**EXERCISE AIM**
Find the word "black" in the records and copy every line where it occurs.

Dataset excerpts
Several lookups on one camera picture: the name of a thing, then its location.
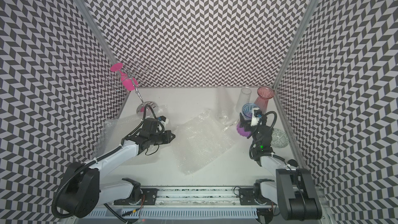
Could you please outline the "blue purple vase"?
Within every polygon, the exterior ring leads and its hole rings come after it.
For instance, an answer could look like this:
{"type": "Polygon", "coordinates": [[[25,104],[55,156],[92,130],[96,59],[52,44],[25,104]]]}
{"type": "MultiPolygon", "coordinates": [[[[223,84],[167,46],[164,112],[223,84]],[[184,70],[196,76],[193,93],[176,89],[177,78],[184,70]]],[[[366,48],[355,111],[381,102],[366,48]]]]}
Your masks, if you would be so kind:
{"type": "Polygon", "coordinates": [[[252,113],[251,110],[257,107],[254,103],[247,103],[243,106],[241,112],[239,113],[239,122],[237,124],[237,132],[239,135],[244,136],[244,137],[250,137],[252,131],[255,129],[255,127],[252,127],[250,125],[251,123],[251,117],[252,113]]]}

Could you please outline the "clear bubble wrap sheet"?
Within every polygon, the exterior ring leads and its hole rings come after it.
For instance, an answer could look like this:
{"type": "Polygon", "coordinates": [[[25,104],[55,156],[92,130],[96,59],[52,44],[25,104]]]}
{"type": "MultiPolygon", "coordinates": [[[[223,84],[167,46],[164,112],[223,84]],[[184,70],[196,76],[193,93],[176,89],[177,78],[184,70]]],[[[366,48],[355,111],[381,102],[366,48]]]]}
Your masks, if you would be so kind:
{"type": "MultiPolygon", "coordinates": [[[[101,141],[98,144],[94,153],[93,166],[99,168],[100,170],[110,169],[113,167],[117,168],[125,162],[139,156],[152,156],[156,154],[159,151],[160,147],[163,145],[151,145],[141,154],[138,154],[138,145],[136,145],[133,141],[125,141],[124,139],[133,134],[133,132],[136,131],[138,128],[141,128],[145,119],[157,119],[160,116],[163,115],[155,114],[152,108],[149,105],[146,105],[144,107],[144,113],[139,124],[134,127],[133,130],[127,132],[126,134],[120,134],[116,138],[116,141],[112,141],[112,138],[114,137],[114,133],[116,133],[116,131],[118,130],[118,122],[108,124],[108,126],[106,126],[104,129],[101,141]]],[[[169,124],[165,126],[165,131],[169,130],[168,126],[169,124]]]]}

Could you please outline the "clear glass vase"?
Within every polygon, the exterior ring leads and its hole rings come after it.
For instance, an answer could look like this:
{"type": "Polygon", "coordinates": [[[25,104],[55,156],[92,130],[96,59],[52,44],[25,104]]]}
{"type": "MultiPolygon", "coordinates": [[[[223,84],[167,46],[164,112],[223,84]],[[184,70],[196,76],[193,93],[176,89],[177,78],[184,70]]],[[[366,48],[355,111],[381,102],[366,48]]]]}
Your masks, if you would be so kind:
{"type": "Polygon", "coordinates": [[[235,106],[235,110],[237,113],[240,113],[243,106],[249,103],[250,98],[251,98],[251,89],[249,87],[242,87],[235,106]]]}

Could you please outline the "pink vase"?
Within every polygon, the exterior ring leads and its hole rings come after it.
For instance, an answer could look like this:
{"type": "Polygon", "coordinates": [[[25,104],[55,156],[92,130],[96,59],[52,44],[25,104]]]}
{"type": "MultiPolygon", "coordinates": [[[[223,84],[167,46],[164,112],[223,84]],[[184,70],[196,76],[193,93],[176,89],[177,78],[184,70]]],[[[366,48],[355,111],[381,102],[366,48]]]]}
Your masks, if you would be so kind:
{"type": "Polygon", "coordinates": [[[257,94],[258,97],[254,104],[265,114],[267,112],[268,102],[275,96],[275,92],[268,86],[262,86],[258,88],[257,94]]]}

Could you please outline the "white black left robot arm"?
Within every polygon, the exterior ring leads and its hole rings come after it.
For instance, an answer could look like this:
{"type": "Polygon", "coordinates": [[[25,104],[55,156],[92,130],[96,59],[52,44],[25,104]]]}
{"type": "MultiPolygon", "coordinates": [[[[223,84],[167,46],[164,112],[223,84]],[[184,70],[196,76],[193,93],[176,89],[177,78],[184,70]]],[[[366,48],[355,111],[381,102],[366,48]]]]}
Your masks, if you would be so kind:
{"type": "Polygon", "coordinates": [[[169,144],[175,135],[166,129],[168,123],[165,116],[145,118],[115,149],[87,163],[71,163],[53,197],[53,216],[83,218],[97,206],[118,200],[143,204],[144,194],[138,181],[123,178],[120,182],[105,184],[103,179],[150,146],[169,144]]]}

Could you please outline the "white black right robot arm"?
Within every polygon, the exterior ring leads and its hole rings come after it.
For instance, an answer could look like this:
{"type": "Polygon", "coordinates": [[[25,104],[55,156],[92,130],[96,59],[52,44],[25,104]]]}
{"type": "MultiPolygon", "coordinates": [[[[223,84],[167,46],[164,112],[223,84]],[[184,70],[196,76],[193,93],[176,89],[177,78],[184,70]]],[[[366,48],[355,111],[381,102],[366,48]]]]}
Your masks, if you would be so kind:
{"type": "Polygon", "coordinates": [[[299,167],[294,159],[286,160],[277,155],[271,147],[274,125],[277,114],[271,125],[267,125],[268,113],[256,110],[251,119],[239,115],[238,128],[247,133],[253,141],[249,147],[249,157],[260,167],[267,169],[272,178],[257,179],[253,189],[239,189],[242,205],[252,203],[268,205],[265,211],[258,210],[258,221],[261,218],[272,218],[278,209],[284,220],[320,220],[322,206],[309,170],[299,167]]]}

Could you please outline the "green patterned bowl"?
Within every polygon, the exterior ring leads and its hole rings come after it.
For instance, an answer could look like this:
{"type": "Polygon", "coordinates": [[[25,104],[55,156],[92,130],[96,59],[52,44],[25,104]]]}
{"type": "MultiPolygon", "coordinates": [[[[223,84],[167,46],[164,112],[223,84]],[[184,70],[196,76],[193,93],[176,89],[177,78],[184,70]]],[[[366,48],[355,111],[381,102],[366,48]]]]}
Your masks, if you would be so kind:
{"type": "Polygon", "coordinates": [[[285,148],[289,145],[289,138],[285,131],[274,128],[271,146],[274,148],[285,148]]]}

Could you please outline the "pink plastic wine glass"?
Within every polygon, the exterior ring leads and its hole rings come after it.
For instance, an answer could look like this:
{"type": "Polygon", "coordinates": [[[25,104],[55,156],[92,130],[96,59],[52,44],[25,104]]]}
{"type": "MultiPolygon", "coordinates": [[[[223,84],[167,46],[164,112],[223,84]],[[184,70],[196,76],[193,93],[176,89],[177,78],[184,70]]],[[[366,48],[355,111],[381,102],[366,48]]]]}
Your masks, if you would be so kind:
{"type": "Polygon", "coordinates": [[[131,73],[128,73],[128,70],[123,68],[122,63],[116,63],[110,68],[111,72],[118,72],[120,74],[120,80],[125,87],[126,90],[128,91],[135,91],[138,86],[137,80],[131,75],[131,73]]]}

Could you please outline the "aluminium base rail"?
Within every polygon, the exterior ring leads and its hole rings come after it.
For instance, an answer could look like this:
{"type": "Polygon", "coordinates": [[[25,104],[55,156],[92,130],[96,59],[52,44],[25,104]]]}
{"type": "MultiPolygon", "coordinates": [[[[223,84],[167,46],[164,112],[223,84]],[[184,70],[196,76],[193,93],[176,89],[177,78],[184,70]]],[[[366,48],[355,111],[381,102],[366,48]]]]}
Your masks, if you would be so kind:
{"type": "Polygon", "coordinates": [[[133,186],[124,181],[122,185],[105,185],[99,190],[96,199],[94,191],[82,197],[82,204],[75,215],[82,218],[96,207],[107,203],[139,208],[141,205],[228,205],[238,202],[239,205],[282,206],[284,194],[281,187],[272,180],[260,180],[252,187],[160,187],[148,188],[133,186]]]}

**RESULT OF THE EXERCISE**
Could you please outline the "white black left robot arm"?
Could you please outline the "white black right robot arm"?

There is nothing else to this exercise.